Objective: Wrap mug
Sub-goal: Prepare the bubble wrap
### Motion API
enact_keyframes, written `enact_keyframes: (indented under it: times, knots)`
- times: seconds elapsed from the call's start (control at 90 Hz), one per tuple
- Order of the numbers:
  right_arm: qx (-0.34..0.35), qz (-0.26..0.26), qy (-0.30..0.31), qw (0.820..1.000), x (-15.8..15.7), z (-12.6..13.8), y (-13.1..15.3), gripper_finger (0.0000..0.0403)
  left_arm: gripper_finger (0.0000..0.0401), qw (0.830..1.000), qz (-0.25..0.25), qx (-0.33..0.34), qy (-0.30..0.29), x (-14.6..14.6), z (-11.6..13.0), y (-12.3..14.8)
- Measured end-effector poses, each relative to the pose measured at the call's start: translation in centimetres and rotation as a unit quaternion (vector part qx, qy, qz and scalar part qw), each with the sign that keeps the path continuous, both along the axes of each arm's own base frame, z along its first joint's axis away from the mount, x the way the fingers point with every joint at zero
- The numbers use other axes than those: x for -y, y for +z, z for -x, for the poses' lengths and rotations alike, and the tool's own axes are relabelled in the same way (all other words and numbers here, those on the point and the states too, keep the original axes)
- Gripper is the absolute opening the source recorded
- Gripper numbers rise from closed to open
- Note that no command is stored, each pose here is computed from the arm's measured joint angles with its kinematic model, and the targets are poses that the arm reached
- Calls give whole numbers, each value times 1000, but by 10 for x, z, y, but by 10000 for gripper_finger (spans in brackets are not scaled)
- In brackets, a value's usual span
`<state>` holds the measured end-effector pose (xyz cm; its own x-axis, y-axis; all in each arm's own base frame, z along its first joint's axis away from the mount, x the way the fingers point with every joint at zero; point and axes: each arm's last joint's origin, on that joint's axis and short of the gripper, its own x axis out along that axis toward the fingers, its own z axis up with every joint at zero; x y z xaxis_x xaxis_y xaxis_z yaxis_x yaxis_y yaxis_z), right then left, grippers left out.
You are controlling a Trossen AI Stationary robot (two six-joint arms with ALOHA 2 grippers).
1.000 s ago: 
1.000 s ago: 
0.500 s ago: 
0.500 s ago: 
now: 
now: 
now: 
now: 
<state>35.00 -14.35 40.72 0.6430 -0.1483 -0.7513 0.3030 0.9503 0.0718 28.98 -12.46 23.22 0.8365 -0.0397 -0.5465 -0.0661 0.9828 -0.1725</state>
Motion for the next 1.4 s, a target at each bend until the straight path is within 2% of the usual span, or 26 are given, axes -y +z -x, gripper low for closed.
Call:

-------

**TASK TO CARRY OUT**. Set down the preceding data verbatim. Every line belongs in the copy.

**ANSWER SPACE**.
Objective: Wrap mug
Sub-goal: Prepare the bubble wrap
### Motion API
enact_keyframes, written `enact_keyframes: (indented under it: times, knots)`
- times: seconds elapsed from the call's start (control at 90 Hz), one per tuple
- Order of the numbers:
  right_arm: qx (-0.34..0.35), qz (-0.26..0.26), qy (-0.30..0.31), qw (0.820..1.000), x (-15.8..15.7), z (-12.6..13.8), y (-13.1..15.3), gripper_finger (0.0000..0.0403)
  left_arm: gripper_finger (0.0000..0.0401), qw (0.830..1.000), qz (-0.25..0.25), qx (-0.33..0.34), qy (-0.30..0.29), x (-14.6..14.6), z (-11.6..13.0), y (-12.3..14.8)
- Measured end-effector poses, each relative to the pose measured at the call's start: translation in centimetres and rotation as a unit quaternion (vector part qx, qy, qz and scalar part qw), each with the sign that keeps the path continuous, both along the axes of each arm's own base frame, z along its first joint's axis away from the mount, x the way the fingers point with every joint at zero
- The numbers use other axes than those: x for -y, y for +z, z for -x, for the poses' lengths and rotations alike, and the tool's own axes are relabelled in the same way (all other words and numbers here, those on the point and the states too, keep the original axes)
- Gripper is the absolute opening the source recorded
- Gripper numbers rise from closed to open
- Note that no command is stored, each pose here is computed from the arm's measured joint angles with its kinematic model, and the targets are poses that the arm reached
- Calls give whole numbers, each value times 1000, but by 10 for x, z, y, but by 10000 for gripper_finger (spans in brackets are not scaled)
- In brackets, a value's usual span
`<state>` holds the measured end-effector pose (xyz cm; its own x-axis, y-axis; all in each arm's own base frame, z along its first joint's axis away from the mount, x the way the fingers point with every joint at zero; point and axes: each arm's last joint's origin, on that joint's axis and short of the gripper, its own x axis out along that axis toward the fingers, its own z axis up with every joint at zero; x y z xaxis_x xaxis_y xaxis_z yaxis_x yaxis_y yaxis_z), right then left, grippers left out.
You are controlling a Trossen AI Stationary robot (two six-joint arms with ALOHA 2 grippers).
1.000 s ago: 
1.000 s ago: 
0.500 s ago: 
0.500 s ago: 
now: 
now: 
now: 
now: 
<state>35.00 -14.35 40.72 0.6430 -0.1483 -0.7513 0.3030 0.9503 0.0718 28.98 -12.46 23.22 0.8365 -0.0397 -0.5465 -0.0661 0.9828 -0.1725</state>
Motion for the next 1.4 s, a target at each bend until the straight path is within 2% of the usual span, or 26 are given, axes -y +z -x, gripper low for closed.
Call:

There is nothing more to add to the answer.